__What is needed__
Starting from the line in which "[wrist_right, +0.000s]" appears, output every line down to the last line of the data below, exactly and without anything more.

··········

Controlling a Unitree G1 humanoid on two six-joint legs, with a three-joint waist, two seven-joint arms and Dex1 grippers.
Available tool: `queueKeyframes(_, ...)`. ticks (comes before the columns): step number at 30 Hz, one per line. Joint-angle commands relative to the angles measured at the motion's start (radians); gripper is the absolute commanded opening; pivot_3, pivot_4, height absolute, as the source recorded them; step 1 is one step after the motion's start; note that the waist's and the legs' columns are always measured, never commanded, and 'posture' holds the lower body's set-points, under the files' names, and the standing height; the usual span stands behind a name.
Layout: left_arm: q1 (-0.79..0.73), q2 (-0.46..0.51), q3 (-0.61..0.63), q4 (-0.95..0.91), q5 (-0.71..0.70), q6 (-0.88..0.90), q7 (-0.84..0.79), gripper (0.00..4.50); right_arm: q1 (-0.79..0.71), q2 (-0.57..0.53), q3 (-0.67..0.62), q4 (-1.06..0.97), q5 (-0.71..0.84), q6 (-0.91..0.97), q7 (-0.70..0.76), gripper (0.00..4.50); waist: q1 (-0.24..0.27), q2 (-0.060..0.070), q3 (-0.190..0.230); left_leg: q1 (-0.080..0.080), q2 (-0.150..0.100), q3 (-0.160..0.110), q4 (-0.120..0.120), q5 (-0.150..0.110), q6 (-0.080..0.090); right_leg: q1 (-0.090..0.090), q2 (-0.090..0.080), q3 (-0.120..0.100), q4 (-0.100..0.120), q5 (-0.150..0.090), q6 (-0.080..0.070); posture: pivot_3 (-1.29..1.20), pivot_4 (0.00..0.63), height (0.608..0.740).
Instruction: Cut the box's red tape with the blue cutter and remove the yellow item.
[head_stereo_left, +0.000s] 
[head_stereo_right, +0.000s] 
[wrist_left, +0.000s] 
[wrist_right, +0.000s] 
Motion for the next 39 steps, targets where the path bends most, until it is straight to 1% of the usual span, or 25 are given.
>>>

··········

__Solution to this task__
[wrist_right, +0.000s] 
Motion for the next 39 steps, targets where the path bends most, until it is straight to 1% of the usual span, or 25 are given.
>>>

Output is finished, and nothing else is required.